— Work instruction —
From the entries that follow, reproduce exactly and only the lines from the line with "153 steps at" to the line with "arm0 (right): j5", endpoints included.

— Task material —

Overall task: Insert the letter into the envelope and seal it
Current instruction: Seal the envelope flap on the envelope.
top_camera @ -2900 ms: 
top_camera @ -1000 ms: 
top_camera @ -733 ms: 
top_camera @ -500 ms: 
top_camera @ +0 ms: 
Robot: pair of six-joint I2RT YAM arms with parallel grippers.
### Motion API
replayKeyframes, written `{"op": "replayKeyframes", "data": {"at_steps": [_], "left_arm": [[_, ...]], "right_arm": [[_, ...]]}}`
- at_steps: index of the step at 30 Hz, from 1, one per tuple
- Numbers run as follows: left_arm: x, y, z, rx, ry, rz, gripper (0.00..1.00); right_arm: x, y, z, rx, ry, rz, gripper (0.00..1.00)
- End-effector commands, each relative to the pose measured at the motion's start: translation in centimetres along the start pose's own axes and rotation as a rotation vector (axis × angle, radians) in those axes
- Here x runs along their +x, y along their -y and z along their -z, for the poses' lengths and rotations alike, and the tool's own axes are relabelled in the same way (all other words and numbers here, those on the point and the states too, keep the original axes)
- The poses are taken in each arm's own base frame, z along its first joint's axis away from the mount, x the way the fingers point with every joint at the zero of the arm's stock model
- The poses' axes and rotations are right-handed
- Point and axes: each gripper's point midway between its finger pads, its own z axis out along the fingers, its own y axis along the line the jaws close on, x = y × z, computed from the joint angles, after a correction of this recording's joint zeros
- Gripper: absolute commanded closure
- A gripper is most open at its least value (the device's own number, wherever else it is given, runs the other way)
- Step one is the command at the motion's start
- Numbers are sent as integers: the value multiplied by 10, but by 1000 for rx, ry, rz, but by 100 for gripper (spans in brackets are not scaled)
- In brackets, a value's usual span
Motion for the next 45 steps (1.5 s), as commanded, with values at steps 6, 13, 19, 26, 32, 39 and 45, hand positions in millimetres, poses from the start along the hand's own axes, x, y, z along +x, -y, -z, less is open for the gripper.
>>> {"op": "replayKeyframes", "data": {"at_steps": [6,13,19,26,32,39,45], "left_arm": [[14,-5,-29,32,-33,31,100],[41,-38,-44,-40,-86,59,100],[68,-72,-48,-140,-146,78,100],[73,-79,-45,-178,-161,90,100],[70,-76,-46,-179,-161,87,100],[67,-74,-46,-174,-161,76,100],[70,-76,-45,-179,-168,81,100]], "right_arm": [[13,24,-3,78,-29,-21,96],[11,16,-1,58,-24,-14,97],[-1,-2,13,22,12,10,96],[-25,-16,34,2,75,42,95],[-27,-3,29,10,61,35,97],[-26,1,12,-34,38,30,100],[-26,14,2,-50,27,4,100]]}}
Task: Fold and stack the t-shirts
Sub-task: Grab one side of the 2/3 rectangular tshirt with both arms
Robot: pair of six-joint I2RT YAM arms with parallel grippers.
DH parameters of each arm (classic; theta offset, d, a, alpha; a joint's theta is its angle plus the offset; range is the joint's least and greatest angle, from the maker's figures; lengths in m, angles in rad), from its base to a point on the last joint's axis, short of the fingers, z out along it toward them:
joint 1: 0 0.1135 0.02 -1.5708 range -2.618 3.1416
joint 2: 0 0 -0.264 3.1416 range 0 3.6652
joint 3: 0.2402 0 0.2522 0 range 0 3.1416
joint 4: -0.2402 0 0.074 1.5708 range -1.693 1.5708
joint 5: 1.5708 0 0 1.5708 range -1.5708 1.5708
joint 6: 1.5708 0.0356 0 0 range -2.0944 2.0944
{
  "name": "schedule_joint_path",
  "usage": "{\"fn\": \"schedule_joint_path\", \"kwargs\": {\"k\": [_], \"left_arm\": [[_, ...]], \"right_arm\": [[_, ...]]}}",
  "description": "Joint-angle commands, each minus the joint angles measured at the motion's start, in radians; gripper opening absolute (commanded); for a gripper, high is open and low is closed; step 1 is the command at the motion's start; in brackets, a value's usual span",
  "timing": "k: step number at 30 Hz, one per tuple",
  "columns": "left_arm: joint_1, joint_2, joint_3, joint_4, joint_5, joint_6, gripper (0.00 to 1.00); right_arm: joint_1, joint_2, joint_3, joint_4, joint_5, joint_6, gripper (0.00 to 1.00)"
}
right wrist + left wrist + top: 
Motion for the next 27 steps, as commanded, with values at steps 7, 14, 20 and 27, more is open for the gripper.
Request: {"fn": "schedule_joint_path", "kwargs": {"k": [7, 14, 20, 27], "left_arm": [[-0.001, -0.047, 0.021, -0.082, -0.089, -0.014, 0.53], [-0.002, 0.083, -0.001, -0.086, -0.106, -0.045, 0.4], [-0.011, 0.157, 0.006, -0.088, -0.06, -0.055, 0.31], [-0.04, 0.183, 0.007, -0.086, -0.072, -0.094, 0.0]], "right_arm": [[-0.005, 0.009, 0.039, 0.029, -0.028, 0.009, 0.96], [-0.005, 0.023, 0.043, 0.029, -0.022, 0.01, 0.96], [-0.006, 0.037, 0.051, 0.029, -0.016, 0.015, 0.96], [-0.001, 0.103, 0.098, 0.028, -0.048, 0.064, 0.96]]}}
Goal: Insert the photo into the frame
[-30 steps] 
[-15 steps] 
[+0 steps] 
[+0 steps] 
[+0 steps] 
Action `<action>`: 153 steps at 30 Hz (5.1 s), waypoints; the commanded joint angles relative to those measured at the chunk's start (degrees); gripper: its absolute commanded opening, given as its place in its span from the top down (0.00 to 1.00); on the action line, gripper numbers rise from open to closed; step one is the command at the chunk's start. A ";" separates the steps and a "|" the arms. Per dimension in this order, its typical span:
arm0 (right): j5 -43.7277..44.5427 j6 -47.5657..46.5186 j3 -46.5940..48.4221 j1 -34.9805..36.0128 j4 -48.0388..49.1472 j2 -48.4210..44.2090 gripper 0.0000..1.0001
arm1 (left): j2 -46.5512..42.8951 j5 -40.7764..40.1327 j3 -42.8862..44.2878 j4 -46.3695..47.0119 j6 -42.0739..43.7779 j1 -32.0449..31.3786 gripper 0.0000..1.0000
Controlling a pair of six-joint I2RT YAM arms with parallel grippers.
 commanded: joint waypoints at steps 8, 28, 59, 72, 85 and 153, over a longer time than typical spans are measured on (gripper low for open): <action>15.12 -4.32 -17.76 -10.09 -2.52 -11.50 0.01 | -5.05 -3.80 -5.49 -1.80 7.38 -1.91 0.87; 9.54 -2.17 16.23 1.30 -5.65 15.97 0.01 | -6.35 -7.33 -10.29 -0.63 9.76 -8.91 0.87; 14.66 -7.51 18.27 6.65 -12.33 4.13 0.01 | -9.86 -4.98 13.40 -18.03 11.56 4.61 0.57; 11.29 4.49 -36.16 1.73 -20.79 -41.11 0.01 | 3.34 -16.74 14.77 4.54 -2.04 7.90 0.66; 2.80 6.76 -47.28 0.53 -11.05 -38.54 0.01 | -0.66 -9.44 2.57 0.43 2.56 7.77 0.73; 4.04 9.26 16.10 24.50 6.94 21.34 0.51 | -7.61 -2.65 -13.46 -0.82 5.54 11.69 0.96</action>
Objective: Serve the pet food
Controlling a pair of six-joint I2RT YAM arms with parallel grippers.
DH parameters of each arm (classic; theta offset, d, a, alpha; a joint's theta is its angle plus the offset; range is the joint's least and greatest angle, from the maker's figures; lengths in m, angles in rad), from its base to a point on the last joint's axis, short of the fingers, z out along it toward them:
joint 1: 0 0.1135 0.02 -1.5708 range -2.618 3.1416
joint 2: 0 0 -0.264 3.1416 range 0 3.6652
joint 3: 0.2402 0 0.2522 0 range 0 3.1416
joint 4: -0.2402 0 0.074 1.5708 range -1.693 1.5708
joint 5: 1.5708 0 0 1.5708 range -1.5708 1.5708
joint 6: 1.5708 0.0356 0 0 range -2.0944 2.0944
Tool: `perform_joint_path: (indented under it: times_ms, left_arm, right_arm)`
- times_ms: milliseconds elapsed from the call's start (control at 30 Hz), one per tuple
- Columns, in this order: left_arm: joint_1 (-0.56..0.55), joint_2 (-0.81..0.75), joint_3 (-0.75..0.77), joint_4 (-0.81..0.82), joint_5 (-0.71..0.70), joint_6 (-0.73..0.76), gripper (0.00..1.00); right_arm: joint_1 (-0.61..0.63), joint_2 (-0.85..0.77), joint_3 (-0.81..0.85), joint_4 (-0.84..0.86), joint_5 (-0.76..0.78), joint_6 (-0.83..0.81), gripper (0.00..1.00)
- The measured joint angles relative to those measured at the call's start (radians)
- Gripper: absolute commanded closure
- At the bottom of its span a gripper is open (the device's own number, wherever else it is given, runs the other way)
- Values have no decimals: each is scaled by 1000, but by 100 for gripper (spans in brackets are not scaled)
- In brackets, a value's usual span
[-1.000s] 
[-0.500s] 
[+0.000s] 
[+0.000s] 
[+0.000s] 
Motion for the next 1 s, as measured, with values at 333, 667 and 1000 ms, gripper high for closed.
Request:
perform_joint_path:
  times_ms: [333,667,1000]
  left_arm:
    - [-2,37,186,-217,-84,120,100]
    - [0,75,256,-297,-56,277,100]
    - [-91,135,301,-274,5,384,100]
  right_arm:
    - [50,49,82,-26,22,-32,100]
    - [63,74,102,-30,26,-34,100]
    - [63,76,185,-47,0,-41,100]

— Answer section —
Action `<action>`: 153 steps at 30 Hz (5.1 s), waypoints; the commanded joint angles relative to those measured at the chunk's start (degrees); gripper: its absolute commanded opening, given as its place in its span from the top down (0.00 to 1.00); on the action line, gripper numbers rise from open to closed; step one is the command at the chunk's start. A ";" separates the steps and a "|" the arms. Per dimension in this order, its typical span:
arm0 (right): j5 -43.7277..44.5427 j6 -47.5657..46.5186 j3 -46.5940..48.4221 j1 -34.9805..36.0128 j4 -48.0388..49.1472 j2 -48.4210..44.2090 gripper 0.0000..1.0001

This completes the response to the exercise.